▶ **DATA EXTRACTS**
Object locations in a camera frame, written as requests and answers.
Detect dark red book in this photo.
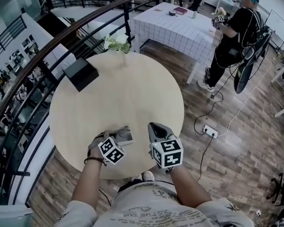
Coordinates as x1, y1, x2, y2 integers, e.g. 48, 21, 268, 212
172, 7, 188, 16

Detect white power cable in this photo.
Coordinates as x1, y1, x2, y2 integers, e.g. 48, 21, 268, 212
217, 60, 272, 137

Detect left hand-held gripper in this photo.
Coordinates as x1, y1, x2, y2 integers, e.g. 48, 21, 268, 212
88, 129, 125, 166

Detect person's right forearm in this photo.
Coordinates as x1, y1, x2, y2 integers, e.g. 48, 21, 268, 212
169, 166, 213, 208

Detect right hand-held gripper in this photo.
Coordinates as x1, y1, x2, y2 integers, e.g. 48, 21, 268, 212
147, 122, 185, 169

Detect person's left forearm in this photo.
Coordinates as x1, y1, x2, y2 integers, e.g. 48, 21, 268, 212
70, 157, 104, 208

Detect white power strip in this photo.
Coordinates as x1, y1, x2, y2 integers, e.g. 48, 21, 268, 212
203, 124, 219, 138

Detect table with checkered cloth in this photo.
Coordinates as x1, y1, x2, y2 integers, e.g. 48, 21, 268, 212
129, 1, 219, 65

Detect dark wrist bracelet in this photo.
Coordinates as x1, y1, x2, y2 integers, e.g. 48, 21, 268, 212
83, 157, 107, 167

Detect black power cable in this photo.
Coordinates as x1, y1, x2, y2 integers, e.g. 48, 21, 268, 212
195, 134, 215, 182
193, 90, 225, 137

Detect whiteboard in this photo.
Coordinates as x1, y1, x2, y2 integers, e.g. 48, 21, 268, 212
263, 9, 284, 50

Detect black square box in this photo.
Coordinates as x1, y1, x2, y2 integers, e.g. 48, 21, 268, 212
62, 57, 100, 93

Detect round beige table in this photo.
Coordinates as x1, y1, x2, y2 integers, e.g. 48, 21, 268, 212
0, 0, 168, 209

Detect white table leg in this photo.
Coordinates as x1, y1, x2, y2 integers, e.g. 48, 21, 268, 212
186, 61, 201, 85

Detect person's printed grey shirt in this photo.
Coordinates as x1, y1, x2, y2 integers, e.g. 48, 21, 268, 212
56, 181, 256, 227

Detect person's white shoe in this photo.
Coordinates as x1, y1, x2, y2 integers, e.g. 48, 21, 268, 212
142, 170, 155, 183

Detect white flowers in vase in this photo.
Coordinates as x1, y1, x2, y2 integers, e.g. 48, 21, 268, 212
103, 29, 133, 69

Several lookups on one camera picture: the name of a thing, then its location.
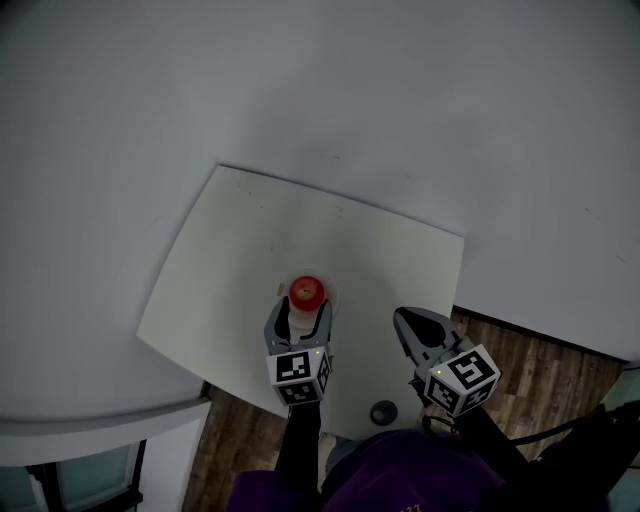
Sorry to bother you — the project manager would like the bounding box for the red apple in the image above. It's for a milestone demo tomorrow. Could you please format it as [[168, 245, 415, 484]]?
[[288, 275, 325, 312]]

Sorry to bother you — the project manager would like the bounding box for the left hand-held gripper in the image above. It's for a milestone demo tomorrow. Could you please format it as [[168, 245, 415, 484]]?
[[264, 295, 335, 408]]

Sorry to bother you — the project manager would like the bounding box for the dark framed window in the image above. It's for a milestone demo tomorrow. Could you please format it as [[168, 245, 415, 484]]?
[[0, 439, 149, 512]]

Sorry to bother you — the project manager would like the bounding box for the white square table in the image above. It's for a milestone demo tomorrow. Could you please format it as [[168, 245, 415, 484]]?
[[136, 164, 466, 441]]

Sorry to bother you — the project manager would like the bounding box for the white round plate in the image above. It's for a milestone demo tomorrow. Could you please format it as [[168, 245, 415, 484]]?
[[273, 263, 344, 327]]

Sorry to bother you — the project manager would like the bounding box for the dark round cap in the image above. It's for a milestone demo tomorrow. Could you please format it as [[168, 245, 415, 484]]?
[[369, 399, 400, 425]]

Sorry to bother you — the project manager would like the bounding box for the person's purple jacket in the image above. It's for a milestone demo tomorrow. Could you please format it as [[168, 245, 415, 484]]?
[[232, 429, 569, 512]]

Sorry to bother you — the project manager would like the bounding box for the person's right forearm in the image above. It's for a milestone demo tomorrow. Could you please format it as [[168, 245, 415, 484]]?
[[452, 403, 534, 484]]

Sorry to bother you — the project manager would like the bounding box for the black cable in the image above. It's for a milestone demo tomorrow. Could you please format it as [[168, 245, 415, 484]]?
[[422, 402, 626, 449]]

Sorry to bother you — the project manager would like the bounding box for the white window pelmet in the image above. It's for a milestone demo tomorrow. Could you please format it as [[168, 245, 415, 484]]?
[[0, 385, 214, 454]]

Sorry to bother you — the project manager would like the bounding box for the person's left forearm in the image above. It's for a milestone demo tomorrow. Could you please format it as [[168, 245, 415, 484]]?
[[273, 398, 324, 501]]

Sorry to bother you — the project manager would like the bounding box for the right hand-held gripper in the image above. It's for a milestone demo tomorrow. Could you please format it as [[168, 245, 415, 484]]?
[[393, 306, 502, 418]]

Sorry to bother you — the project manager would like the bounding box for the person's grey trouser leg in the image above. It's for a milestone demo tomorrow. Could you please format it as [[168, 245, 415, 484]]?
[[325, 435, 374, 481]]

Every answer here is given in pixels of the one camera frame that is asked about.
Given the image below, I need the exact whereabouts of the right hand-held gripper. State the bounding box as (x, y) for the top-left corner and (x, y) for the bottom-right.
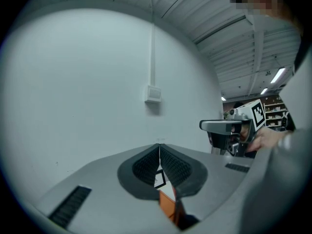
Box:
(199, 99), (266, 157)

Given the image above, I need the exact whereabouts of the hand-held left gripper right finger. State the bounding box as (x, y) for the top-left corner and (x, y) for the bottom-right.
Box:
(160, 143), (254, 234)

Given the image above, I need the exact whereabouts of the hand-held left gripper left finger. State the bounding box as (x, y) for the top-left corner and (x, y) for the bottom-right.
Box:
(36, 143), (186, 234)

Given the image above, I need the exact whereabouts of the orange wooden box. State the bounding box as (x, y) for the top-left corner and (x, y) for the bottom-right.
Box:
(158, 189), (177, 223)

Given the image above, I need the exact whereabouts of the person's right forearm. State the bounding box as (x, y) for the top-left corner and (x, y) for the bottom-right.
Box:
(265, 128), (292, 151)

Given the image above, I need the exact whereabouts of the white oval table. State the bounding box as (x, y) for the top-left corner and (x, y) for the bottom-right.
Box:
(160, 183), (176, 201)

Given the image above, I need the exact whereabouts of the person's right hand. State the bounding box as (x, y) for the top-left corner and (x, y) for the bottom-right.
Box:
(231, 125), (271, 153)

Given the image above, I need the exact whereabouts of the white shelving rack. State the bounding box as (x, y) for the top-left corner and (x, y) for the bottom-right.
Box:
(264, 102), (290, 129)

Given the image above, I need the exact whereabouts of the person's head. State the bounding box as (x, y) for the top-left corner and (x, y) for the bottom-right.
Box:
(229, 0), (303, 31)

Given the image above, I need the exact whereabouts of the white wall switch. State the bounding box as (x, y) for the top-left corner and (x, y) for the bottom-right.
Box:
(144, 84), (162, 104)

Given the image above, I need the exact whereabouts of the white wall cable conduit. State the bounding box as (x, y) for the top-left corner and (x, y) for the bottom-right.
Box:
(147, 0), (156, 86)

▶ **EXERCISE OBJECTIVE**
Would you mind returning each entry above word for word, skipping the images?

▶ **TASK RESPONSE**
Object locations in a camera frame, written as requests and answers.
Detect dark red book in this photo.
Coordinates as x1, y1, x2, y2 integers, e.g. 48, 21, 268, 212
172, 7, 188, 16

Detect white power cable in this photo.
Coordinates as x1, y1, x2, y2 integers, e.g. 48, 21, 268, 212
217, 60, 272, 137

Detect left hand-held gripper in this photo.
Coordinates as x1, y1, x2, y2 integers, e.g. 48, 21, 268, 212
88, 129, 125, 166

Detect person's right forearm in this photo.
Coordinates as x1, y1, x2, y2 integers, e.g. 48, 21, 268, 212
169, 166, 213, 208

Detect right hand-held gripper in this photo.
Coordinates as x1, y1, x2, y2 integers, e.g. 48, 21, 268, 212
147, 122, 185, 169

Detect person's left forearm in this photo.
Coordinates as x1, y1, x2, y2 integers, e.g. 48, 21, 268, 212
70, 157, 104, 208

Detect white power strip in this photo.
Coordinates as x1, y1, x2, y2 integers, e.g. 48, 21, 268, 212
203, 124, 219, 138

Detect table with checkered cloth in this photo.
Coordinates as x1, y1, x2, y2 integers, e.g. 48, 21, 268, 212
129, 1, 219, 65

Detect dark wrist bracelet in this photo.
Coordinates as x1, y1, x2, y2 integers, e.g. 48, 21, 268, 212
83, 157, 107, 167

Detect black power cable in this photo.
Coordinates as x1, y1, x2, y2 integers, e.g. 48, 21, 268, 212
195, 134, 215, 182
193, 90, 225, 137

Detect whiteboard in this photo.
Coordinates as x1, y1, x2, y2 integers, e.g. 48, 21, 268, 212
263, 9, 284, 50

Detect black square box in this photo.
Coordinates as x1, y1, x2, y2 integers, e.g. 48, 21, 268, 212
62, 57, 100, 93

Detect round beige table in this photo.
Coordinates as x1, y1, x2, y2 integers, e.g. 48, 21, 268, 212
0, 0, 168, 209

Detect white table leg in this photo.
Coordinates as x1, y1, x2, y2 integers, e.g. 48, 21, 268, 212
186, 61, 201, 85

Detect person's printed grey shirt in this photo.
Coordinates as x1, y1, x2, y2 integers, e.g. 48, 21, 268, 212
56, 181, 256, 227

Detect person's white shoe in this photo.
Coordinates as x1, y1, x2, y2 integers, e.g. 48, 21, 268, 212
142, 170, 155, 183

Detect white flowers in vase in this photo.
Coordinates as x1, y1, x2, y2 integers, e.g. 48, 21, 268, 212
103, 29, 133, 69

Several lookups on one camera picture: the name of a thing, then its location.
Sorry to bother you — the project manager would like the bounding box for the red apple in the image above. It's for a milestone demo tomorrow. Could you please format it as [[168, 245, 415, 484]]?
[[288, 275, 325, 312]]

Sorry to bother you — the project manager would like the bounding box for the left hand-held gripper in the image above. It's for a milestone demo tomorrow. Could you please format it as [[168, 245, 415, 484]]?
[[264, 295, 335, 408]]

Sorry to bother you — the project manager would like the bounding box for the dark framed window in the image above. It's for a milestone demo tomorrow. Could you please format it as [[168, 245, 415, 484]]?
[[0, 439, 149, 512]]

Sorry to bother you — the project manager would like the bounding box for the white square table in the image above. It's for a milestone demo tomorrow. Could you please format it as [[168, 245, 415, 484]]?
[[136, 164, 466, 441]]

Sorry to bother you — the project manager would like the bounding box for the white round plate in the image above. It's for a milestone demo tomorrow. Could you please format it as [[168, 245, 415, 484]]?
[[273, 263, 344, 327]]

Sorry to bother you — the project manager would like the bounding box for the dark round cap in the image above. It's for a milestone demo tomorrow. Could you please format it as [[168, 245, 415, 484]]?
[[369, 399, 400, 425]]

Sorry to bother you — the project manager would like the bounding box for the person's purple jacket in the image above. It's for a milestone demo tomorrow. Could you please format it as [[168, 245, 415, 484]]?
[[232, 429, 569, 512]]

Sorry to bother you — the project manager would like the bounding box for the person's right forearm in the image above. It's for a milestone demo tomorrow. Could you please format it as [[168, 245, 415, 484]]?
[[452, 403, 534, 484]]

Sorry to bother you — the project manager would like the bounding box for the black cable in the image above. It's for a milestone demo tomorrow. Could you please format it as [[168, 245, 415, 484]]?
[[422, 402, 626, 449]]

Sorry to bother you — the project manager would like the bounding box for the white window pelmet in the image above. It's for a milestone demo tomorrow. Could you please format it as [[168, 245, 415, 484]]?
[[0, 385, 214, 454]]

Sorry to bother you — the project manager would like the bounding box for the person's left forearm in the image above. It's for a milestone demo tomorrow. Could you please format it as [[168, 245, 415, 484]]?
[[273, 398, 324, 501]]

Sorry to bother you — the project manager would like the bounding box for the right hand-held gripper in the image above. It's for a milestone demo tomorrow. Could you please format it as [[168, 245, 415, 484]]?
[[393, 306, 502, 418]]

Sorry to bother you — the project manager would like the bounding box for the person's grey trouser leg in the image above. It's for a milestone demo tomorrow. Could you please format it as [[168, 245, 415, 484]]?
[[325, 435, 374, 481]]

Every answer here is given in pixels of the one camera frame that is asked about.
Given the image below, I need the exact whereabouts of the right hand-held gripper. State the bounding box as (x, y) for the top-left corner and (x, y) for the bottom-right.
Box:
(199, 99), (266, 157)

Given the image above, I need the exact whereabouts of the hand-held left gripper right finger. State the bounding box as (x, y) for the top-left corner and (x, y) for the bottom-right.
Box:
(160, 143), (254, 234)

Given the image above, I need the exact whereabouts of the hand-held left gripper left finger. State the bounding box as (x, y) for the top-left corner and (x, y) for the bottom-right.
Box:
(36, 143), (186, 234)

Given the image above, I need the exact whereabouts of the orange wooden box. State the bounding box as (x, y) for the top-left corner and (x, y) for the bottom-right.
Box:
(158, 189), (177, 223)

Given the image above, I need the exact whereabouts of the person's right forearm. State the bounding box as (x, y) for the top-left corner and (x, y) for the bottom-right.
Box:
(265, 128), (292, 151)

Given the image above, I need the exact whereabouts of the white oval table. State the bounding box as (x, y) for the top-left corner and (x, y) for the bottom-right.
Box:
(160, 183), (176, 201)

Given the image above, I need the exact whereabouts of the person's right hand. State the bounding box as (x, y) for the top-left corner and (x, y) for the bottom-right.
Box:
(231, 125), (271, 153)

Given the image above, I need the exact whereabouts of the white shelving rack. State the bounding box as (x, y) for the top-left corner and (x, y) for the bottom-right.
Box:
(264, 102), (290, 129)

Given the image above, I need the exact whereabouts of the person's head. State the bounding box as (x, y) for the top-left corner and (x, y) for the bottom-right.
Box:
(229, 0), (303, 31)

Given the image above, I need the exact whereabouts of the white wall switch. State the bounding box as (x, y) for the top-left corner and (x, y) for the bottom-right.
Box:
(144, 84), (162, 104)

Given the image above, I need the exact whereabouts of the white wall cable conduit. State the bounding box as (x, y) for the top-left corner and (x, y) for the bottom-right.
Box:
(147, 0), (156, 86)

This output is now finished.